Re: Regarding the statistical test for the predictability of model
No, the paired t-test is a parametric test and the Wilcoxon signed-rank test is a non-parametric test. Both are often applied to pairs of observed samples though (e.g., differences in classification accuracy for two methods A and B on the same train/test sets).
If the differences in pairs of observed samples are not normally distributed, the Wilcoxon signed-rank test is often recommended. However, in the context of evaluating results from k-fold cross-validation or the repeated hold-out method, both tests are actually problematic because the observed differences are based on overlapping training sets and, for the repeated hold-out method and repeated k-fold cross-validation, overlapping test sets. This means application of either test is problematic when trying to establish whether a particular learning algorithm A outperforms another learning algorithm B on data taken from a certain domain: you will find more “significant” differences than there really are (i.e., the Type I error is greater than the significance level specified by the user). WEKA’s Experimenter uses the “corrected” resampled t-test, which applies a correction to the t-test’s test statistic to compensate for the dependency due to overlapping subsamples of data. Empirical results indicate that it works reasonably well (the Type I error is close to the significance level specified by the user).
An extreme example showing the pathological behaviour is where you just generate synthetic, completely random data from a uniform distribution, with no dependency between the class and the predictor attributes. No learning algorithm can possible outperform another one on data generated in this way: there is nothing to learn. However, if you repeatedly run 10 times 10-fold cross-validation for two methods A and B with a standard paired t-test on data generated this way, with a significance level of 5%, you will detect a “difference” in more than 5% of the cases (i.e., the Type I error is inflated). In fact, you can ramp up the number of runs, e.g., to 100 times 10-fold cross-validation, to increase the chance of observing a “significant" difference!

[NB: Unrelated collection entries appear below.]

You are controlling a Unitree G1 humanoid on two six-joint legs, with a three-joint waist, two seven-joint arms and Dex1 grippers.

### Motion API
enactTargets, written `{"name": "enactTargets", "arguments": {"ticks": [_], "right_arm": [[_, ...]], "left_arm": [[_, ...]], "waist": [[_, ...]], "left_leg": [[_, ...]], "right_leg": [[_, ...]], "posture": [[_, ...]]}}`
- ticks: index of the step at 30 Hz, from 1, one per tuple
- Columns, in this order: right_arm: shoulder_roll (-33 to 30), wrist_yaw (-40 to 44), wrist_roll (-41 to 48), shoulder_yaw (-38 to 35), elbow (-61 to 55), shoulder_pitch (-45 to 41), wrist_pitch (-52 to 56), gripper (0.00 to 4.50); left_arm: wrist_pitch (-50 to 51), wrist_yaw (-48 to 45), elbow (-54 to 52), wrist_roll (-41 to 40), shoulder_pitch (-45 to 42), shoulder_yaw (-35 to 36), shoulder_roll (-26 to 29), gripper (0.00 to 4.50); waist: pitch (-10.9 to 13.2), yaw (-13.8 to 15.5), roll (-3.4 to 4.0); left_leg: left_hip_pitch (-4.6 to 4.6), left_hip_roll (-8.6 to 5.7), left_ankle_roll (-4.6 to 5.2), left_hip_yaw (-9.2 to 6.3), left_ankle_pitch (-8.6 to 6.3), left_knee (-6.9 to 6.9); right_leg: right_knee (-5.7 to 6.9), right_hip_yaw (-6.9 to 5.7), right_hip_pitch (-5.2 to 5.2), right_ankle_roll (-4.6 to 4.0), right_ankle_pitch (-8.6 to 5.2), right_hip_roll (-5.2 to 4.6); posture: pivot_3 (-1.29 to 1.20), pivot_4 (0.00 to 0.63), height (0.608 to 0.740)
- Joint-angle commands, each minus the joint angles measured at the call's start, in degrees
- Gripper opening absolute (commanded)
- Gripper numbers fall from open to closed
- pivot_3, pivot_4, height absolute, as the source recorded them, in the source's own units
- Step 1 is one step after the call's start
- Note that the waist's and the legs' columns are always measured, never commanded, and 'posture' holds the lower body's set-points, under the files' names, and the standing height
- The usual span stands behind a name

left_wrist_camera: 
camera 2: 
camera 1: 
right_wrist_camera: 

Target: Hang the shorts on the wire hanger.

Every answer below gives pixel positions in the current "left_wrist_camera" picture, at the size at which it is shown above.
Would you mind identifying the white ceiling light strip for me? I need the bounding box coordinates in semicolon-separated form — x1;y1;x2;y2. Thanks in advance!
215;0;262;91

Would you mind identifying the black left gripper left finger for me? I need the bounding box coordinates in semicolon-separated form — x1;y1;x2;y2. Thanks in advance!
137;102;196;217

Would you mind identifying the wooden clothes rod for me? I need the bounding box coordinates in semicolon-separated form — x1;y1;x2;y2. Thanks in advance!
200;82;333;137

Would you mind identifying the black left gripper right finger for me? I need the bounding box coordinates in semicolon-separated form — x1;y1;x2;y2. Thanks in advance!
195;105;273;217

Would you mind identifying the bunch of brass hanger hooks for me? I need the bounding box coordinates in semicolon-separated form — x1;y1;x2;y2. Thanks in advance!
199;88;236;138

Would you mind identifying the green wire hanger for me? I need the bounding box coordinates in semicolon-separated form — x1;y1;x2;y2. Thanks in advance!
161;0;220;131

I want to know the concept of applying the "Paired T-tester corrected" for
statistical comparison of Model A.
For the model A I've taken the "WEKA IDE"
For Model A
1) I've taken the "mushroom dataset" for "Model A" and used the feature
selection technique (PCA) and then applied the "naive bayes classifier" the
naive bayes classifier is showing the accuracy of 75%. Why I've used the
naive bayes is that when evaluated with other classifiers ( SVM, Random
forest or SMO) the naive bayes is having the best accuracy of all the three.
That is reason for choosing Naive Bayes classifier.

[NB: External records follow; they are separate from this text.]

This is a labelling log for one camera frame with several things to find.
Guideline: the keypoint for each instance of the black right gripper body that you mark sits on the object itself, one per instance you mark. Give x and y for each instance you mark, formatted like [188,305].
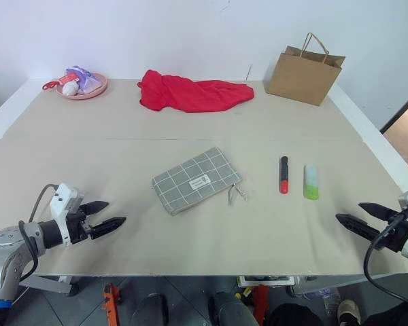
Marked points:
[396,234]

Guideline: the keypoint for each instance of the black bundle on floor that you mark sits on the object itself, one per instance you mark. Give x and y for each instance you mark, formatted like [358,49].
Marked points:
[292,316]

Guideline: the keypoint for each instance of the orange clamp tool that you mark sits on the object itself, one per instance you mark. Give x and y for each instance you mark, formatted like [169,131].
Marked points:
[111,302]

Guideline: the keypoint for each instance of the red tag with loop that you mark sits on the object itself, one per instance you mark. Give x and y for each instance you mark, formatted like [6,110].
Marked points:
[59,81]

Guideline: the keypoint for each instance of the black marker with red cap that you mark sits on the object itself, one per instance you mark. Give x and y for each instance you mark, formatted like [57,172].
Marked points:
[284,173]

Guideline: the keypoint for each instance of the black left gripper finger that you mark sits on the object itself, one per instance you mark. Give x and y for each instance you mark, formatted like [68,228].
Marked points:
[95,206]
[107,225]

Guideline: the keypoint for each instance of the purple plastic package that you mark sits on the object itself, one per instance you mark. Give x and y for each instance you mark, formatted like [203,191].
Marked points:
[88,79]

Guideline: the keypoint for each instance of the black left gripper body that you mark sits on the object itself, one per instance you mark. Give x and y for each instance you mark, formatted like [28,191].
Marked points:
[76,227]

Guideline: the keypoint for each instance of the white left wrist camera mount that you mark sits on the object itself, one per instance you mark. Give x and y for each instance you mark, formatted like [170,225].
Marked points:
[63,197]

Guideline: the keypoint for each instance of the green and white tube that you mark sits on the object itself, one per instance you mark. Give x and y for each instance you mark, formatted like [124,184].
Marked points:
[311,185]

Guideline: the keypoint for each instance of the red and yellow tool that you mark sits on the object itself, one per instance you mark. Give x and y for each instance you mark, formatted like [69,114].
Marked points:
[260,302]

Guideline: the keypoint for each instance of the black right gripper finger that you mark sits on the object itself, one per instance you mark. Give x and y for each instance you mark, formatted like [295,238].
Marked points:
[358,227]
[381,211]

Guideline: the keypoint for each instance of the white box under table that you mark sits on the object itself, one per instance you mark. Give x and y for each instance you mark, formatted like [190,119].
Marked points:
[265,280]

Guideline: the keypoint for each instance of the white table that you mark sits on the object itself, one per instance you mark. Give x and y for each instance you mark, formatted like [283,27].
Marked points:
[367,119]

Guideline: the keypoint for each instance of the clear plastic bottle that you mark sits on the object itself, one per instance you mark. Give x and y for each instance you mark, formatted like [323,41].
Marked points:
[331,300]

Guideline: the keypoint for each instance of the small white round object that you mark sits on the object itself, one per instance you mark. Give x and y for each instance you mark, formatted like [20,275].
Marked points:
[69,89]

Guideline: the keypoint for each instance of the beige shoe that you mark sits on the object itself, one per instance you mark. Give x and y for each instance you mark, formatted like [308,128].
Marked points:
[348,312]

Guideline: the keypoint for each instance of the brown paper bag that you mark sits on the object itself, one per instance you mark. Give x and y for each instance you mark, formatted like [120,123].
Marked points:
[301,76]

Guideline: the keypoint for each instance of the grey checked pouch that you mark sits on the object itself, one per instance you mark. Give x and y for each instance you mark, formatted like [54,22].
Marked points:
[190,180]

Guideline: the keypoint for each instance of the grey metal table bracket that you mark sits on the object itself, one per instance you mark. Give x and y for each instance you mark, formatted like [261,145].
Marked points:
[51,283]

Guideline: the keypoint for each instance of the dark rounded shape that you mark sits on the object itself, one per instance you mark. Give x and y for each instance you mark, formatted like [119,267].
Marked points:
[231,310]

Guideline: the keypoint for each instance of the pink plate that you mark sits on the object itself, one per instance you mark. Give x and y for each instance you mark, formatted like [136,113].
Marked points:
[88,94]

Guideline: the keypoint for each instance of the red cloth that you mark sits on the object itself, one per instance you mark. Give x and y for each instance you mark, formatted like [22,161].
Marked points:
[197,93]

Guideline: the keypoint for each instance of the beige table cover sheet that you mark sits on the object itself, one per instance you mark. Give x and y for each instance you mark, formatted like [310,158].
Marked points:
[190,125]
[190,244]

2) Now I've applied the "Paired T-tester corrected" to know whether the
Model A is having any statistical difference. The same " mushroom dataset"
is loaded with same " naive bayes classifier" and tested the Model A with
"Paired T-tester". The accuracy is coming to be 78%.
The classifier accuracy is 75%
The classifier accuracy with Paired T-tester is 78% ( The difference of 3%).
Is this approach is correct for testing the Model A ? Why I'm asking is
that I've used the same "mushroom dataset" and same " naive bayes
classifier" to test the Model A with Paired T-tester.